== Problem description ==
Return, unchanged and with no pictures, the lines below from the very first through the one that contains "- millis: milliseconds".

== Collected data ==
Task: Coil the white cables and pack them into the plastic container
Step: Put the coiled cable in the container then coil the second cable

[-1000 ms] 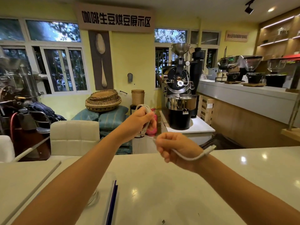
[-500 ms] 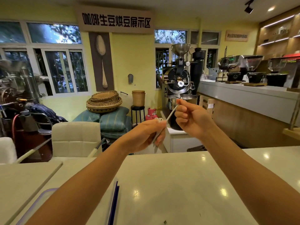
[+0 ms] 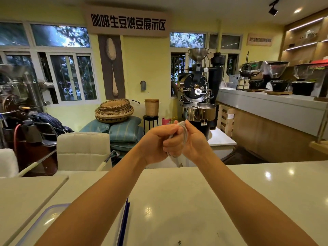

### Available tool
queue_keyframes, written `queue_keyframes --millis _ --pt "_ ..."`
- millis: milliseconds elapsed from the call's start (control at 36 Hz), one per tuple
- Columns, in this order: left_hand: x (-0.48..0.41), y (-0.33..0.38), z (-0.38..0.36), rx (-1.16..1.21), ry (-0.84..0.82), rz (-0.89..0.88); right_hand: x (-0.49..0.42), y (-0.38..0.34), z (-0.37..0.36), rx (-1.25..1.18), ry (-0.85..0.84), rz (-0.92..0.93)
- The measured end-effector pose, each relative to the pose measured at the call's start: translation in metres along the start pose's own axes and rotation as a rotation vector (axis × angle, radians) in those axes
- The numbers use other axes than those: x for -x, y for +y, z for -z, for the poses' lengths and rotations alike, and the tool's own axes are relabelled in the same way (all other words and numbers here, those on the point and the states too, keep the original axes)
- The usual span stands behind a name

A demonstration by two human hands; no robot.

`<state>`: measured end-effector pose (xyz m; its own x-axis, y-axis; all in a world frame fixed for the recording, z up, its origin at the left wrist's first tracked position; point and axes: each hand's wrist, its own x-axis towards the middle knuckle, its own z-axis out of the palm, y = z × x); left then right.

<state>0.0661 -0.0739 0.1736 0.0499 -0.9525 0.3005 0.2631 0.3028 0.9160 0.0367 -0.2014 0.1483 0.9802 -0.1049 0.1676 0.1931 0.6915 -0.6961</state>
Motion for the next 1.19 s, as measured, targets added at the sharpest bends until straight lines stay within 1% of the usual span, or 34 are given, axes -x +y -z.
queue_keyframes --millis 111,167,278,389,472,556,639,806,889,972,1028,1083,1139,1194 --pt "0.002 0.003 0.006 0.192 -0.007 -0.077 -0.002 0.012 0.003 0.01 0.017 0.029" --pt "0.003 0.004 0.011 0.258 0.03 -0.099 -0.002 0.015 0.003 0.011 0.048 0.054" --pt "0.005 0.004 0.014 0.259 0.116 -0.152 0.0 0.021 -0.002 -0.02 0.097 0.108" --pt "0.005 0.007 0.011 0.25 0.364 -0.173 0.004 0.023 -0.006 -0.088 0.162 0.132" --pt "0.006 0.011 0.011 0.192 0.492 -0.139 0.008 0.022 -0.011 -0.134 0.202 0.163" --pt "0.009 0.012 0.012 0.129 0.575 -0.087 0.012 0.021 -0.016 -0.151 0.217 0.188" --pt "0.009 0.012 0.015 0.073 0.667 -0.077 0.015 0.022 -0.018 -0.172 0.199 0.194" --pt "0.005 0.007 0.014 0.134 0.808 -0.094 0.016 0.028 -0.015 -0.202 0.16 0.191" --pt "0.003 0.004 0.013 0.084 0.888 -0.084 0.017 0.03 -0.015 -0.177 0.183 0.198" --pt "0.001 0.002 0.01 0.033 0.927 -0.071 0.018 0.031 -0.015 -0.157 0.206 0.223" --pt "0.0 0.001 0.01 0.038 0.954 -0.066 0.019 0.032 -0.014 -0.125 0.206 0.231" --pt "0.001 0.004 0.012 0.114 0.963 -0.09 0.021 0.034 -0.011 -0.009 0.196 0.247" --pt "0.003 0.007 0.016 0.237 0.958 -0.13 0.023 0.035 -0.007 0.19 0.182 0.281" --pt "0.005 0.008 0.019 0.314 0.963 -0.138 0.025 0.036 -0.002 0.487 0.181 0.369"
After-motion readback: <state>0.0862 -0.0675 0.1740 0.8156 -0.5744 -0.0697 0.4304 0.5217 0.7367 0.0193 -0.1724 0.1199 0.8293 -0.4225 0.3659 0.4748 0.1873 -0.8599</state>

== Written answer ==
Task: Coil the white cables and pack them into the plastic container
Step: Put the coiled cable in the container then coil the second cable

[-1000 ms] 
[-500 ms] 
[+0 ms] 

### Available tool
queue_keyframes, written `queue_keyframes --millis _ --pt "_ ..."`
- millis: milliseconds elapsed from the call's start (control at 36 Hz), one per tuple

No further response is required.